Copy out only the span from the line with "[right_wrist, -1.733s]" to the end of the data, both ends kept, word for word.

---------- GIVEN RECORDS

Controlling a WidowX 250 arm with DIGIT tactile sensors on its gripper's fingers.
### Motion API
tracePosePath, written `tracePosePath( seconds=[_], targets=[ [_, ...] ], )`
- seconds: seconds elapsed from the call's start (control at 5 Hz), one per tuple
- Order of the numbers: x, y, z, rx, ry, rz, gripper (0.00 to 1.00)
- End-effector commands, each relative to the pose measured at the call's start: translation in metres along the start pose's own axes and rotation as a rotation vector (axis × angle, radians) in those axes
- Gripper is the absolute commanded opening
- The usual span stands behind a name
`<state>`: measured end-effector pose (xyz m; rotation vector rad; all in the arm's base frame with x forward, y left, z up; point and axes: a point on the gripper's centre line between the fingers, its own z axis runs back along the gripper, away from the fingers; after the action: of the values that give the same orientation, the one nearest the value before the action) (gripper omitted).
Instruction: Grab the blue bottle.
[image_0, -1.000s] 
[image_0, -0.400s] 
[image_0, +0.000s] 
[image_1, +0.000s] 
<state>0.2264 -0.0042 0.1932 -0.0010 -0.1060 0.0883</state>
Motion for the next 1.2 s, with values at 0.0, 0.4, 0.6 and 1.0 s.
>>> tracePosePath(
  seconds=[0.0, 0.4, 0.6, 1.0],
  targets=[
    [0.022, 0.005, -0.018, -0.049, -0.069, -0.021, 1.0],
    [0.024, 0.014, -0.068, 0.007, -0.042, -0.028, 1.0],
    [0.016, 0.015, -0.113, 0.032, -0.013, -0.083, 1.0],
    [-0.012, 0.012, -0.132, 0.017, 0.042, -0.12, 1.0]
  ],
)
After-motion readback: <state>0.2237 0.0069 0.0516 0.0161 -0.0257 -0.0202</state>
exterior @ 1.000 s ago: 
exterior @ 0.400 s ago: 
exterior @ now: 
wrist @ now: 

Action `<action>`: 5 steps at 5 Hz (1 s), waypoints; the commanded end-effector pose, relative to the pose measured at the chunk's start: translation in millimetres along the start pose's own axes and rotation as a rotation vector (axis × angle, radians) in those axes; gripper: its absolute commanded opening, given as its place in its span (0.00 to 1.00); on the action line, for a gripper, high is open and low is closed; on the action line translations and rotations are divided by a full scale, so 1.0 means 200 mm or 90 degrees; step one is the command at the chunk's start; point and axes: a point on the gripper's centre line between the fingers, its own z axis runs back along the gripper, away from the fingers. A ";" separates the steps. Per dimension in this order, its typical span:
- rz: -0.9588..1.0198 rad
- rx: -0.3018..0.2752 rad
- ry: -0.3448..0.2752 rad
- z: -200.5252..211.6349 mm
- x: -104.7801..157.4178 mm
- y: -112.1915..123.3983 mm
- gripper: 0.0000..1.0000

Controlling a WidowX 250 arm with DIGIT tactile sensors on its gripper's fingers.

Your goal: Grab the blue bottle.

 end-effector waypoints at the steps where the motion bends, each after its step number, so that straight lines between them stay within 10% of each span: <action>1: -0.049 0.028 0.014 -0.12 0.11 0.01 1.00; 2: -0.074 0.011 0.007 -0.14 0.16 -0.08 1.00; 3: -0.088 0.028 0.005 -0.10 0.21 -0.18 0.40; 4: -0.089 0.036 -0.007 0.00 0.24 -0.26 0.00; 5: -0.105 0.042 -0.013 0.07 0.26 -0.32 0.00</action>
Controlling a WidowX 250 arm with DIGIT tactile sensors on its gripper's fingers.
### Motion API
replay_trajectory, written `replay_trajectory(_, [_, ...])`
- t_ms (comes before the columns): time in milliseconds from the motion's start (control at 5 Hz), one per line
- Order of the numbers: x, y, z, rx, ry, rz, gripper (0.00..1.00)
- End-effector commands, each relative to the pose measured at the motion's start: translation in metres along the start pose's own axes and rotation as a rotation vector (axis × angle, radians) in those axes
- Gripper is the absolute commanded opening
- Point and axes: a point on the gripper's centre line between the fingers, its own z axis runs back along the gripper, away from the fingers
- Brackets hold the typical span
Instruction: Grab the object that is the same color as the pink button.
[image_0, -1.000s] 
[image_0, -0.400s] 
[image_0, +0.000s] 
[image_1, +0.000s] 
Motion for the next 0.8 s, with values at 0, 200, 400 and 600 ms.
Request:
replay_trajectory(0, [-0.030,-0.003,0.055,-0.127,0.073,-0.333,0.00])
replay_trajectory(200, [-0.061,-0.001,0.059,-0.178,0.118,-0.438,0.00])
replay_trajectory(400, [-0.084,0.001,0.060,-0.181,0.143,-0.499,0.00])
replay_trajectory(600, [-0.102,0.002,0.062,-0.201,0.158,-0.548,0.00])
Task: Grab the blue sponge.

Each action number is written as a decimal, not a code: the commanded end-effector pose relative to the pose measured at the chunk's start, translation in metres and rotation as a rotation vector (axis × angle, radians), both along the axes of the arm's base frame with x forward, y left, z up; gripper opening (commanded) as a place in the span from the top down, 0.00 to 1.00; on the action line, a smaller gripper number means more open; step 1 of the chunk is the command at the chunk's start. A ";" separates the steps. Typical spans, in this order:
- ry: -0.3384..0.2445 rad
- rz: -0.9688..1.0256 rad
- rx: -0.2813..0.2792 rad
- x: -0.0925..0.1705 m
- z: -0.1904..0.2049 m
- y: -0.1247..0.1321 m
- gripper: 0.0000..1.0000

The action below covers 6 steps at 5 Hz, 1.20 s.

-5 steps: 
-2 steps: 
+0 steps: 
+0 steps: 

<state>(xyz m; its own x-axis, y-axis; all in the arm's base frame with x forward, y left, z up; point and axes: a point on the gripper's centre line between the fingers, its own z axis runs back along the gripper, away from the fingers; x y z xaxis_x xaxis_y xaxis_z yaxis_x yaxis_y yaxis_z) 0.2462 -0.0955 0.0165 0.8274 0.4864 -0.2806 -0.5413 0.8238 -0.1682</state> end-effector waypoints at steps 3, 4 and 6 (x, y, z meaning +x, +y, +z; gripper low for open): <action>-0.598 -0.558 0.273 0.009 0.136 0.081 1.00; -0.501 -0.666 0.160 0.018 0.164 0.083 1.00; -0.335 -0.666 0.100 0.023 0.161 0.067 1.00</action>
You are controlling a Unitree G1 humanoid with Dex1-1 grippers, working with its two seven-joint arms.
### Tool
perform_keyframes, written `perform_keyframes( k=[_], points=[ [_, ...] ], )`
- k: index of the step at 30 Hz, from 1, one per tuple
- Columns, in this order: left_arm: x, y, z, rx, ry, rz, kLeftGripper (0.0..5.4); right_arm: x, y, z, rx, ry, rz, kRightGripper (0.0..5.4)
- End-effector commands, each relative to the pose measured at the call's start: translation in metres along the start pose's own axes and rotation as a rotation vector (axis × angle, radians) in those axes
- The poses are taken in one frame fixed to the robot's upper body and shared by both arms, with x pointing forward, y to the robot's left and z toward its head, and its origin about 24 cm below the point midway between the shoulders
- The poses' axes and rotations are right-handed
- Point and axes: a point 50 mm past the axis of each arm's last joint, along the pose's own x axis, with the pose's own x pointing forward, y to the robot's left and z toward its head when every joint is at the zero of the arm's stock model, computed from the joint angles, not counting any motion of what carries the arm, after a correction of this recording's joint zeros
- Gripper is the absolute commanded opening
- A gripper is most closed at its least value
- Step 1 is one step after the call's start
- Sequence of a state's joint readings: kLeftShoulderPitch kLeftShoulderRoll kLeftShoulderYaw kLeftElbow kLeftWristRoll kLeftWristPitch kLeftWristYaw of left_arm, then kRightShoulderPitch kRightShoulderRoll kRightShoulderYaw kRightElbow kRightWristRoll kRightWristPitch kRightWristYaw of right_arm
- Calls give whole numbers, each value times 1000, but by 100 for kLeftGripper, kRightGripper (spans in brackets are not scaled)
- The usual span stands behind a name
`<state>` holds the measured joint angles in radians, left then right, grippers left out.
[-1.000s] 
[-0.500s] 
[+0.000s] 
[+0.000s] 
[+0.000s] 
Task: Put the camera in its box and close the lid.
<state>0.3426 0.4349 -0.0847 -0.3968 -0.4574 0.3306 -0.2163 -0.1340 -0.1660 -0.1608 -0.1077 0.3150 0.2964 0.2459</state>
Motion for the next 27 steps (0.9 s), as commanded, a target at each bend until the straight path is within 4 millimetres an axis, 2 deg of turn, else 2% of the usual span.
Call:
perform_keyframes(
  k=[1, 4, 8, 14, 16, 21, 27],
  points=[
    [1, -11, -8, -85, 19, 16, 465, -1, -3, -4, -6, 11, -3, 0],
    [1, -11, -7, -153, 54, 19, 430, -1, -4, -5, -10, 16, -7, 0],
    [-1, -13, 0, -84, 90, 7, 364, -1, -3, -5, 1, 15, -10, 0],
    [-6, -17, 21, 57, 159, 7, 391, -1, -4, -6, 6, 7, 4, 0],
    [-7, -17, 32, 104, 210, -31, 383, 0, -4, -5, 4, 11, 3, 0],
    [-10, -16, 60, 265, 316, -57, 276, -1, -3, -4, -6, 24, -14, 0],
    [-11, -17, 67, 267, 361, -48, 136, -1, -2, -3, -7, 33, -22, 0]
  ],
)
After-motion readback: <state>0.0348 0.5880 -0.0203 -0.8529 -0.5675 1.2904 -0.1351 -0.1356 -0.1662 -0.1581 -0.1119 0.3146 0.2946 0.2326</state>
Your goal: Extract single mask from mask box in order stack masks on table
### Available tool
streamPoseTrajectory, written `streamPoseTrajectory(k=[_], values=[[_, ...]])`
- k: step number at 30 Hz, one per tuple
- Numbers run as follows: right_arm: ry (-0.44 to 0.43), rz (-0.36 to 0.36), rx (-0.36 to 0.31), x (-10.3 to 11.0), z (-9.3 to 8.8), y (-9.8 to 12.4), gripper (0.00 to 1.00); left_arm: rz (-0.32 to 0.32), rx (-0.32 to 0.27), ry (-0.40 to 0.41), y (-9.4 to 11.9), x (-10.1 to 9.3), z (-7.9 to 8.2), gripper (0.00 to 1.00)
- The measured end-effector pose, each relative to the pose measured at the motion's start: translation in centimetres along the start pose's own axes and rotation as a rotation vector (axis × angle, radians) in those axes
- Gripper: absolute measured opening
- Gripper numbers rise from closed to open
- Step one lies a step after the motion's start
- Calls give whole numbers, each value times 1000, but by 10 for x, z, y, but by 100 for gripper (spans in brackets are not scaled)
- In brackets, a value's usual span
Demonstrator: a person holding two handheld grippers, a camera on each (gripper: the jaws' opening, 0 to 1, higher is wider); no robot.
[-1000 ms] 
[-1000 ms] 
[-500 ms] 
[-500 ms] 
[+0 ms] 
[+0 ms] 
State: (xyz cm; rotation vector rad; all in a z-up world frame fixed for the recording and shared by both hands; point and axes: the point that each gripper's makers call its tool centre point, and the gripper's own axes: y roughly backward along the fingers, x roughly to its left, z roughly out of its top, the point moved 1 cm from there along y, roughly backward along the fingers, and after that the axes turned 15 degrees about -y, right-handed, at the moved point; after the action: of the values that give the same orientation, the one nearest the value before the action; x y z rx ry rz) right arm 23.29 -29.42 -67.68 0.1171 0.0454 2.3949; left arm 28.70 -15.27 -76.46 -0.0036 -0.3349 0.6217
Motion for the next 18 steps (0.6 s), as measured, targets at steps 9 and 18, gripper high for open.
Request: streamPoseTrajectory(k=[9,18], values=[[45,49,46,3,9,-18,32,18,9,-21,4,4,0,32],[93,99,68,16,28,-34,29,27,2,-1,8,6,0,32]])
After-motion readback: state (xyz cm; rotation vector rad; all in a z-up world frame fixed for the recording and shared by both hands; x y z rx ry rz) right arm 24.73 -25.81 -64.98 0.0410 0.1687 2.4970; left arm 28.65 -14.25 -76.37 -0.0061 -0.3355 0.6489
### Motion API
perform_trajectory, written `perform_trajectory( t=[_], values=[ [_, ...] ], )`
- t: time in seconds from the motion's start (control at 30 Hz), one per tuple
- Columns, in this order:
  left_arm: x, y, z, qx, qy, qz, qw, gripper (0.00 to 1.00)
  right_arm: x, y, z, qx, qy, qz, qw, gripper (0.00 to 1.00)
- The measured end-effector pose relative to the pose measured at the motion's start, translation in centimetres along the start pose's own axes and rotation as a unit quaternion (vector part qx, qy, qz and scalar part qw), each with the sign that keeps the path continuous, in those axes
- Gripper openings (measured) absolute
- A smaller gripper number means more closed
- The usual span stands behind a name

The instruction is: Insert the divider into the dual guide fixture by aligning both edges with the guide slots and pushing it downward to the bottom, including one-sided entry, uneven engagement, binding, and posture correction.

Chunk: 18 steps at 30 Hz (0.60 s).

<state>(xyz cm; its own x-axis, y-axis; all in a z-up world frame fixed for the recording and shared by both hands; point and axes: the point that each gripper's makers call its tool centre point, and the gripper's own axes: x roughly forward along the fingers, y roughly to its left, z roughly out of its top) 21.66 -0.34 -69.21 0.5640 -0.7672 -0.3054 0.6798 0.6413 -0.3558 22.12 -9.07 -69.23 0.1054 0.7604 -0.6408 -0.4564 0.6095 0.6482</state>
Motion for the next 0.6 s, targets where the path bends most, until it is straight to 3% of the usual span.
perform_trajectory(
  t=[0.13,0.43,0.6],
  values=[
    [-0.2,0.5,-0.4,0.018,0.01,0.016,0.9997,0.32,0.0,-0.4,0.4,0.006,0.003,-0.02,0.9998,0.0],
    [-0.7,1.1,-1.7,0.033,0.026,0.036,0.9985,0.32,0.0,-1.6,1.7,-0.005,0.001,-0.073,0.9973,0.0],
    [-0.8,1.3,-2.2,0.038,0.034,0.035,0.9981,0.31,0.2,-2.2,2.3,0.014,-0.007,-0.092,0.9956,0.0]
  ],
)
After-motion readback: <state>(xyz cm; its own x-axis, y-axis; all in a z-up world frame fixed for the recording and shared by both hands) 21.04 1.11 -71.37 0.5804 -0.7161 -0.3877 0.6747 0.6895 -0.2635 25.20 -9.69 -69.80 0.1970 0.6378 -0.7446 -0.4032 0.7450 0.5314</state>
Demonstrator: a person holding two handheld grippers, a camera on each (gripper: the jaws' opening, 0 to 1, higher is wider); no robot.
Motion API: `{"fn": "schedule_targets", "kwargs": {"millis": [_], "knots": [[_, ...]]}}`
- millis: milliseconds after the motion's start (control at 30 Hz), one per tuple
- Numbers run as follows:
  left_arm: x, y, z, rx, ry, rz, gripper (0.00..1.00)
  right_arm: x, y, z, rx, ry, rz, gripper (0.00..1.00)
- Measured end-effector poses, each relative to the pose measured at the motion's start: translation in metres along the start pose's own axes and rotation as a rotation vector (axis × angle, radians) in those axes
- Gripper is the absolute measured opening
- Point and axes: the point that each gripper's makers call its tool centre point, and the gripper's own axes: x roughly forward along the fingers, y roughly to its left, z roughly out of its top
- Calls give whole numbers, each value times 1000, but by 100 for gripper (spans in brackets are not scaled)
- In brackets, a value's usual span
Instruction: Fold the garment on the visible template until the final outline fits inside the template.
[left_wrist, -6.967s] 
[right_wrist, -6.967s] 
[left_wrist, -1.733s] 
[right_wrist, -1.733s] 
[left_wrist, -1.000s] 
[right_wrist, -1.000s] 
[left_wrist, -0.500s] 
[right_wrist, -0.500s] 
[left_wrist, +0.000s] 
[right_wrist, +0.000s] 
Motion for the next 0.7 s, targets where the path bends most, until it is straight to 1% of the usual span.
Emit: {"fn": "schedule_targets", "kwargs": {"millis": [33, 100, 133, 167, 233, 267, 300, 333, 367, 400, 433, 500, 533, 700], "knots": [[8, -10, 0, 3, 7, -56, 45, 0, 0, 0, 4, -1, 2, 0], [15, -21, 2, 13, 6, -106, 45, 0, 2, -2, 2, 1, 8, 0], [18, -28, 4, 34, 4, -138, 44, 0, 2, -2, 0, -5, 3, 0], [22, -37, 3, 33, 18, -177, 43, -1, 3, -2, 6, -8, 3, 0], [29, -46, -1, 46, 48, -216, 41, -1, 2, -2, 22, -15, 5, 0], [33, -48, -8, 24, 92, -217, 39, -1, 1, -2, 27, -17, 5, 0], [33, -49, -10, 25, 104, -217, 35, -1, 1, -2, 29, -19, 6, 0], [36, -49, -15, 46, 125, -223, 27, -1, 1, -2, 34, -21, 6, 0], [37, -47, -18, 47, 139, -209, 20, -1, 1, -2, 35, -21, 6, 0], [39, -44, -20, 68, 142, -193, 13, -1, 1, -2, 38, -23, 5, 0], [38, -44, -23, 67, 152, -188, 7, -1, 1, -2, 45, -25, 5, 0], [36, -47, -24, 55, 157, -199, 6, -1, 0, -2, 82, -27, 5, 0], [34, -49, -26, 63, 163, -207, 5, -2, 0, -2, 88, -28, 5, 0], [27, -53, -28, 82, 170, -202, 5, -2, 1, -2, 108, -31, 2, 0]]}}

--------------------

### ANSWER BOX
[right_wrist, -1.733s] 
[left_wrist, -1.000s] 
[right_wrist, -1.000s] 
[left_wrist, -0.500s] 
[right_wrist, -0.500s] 
[left_wrist, +0.000s] 
[right_wrist, +0.000s] 
Motion for the next 0.7 s, targets where the path bends most, until it is straight to 1% of the usual span.
Emit: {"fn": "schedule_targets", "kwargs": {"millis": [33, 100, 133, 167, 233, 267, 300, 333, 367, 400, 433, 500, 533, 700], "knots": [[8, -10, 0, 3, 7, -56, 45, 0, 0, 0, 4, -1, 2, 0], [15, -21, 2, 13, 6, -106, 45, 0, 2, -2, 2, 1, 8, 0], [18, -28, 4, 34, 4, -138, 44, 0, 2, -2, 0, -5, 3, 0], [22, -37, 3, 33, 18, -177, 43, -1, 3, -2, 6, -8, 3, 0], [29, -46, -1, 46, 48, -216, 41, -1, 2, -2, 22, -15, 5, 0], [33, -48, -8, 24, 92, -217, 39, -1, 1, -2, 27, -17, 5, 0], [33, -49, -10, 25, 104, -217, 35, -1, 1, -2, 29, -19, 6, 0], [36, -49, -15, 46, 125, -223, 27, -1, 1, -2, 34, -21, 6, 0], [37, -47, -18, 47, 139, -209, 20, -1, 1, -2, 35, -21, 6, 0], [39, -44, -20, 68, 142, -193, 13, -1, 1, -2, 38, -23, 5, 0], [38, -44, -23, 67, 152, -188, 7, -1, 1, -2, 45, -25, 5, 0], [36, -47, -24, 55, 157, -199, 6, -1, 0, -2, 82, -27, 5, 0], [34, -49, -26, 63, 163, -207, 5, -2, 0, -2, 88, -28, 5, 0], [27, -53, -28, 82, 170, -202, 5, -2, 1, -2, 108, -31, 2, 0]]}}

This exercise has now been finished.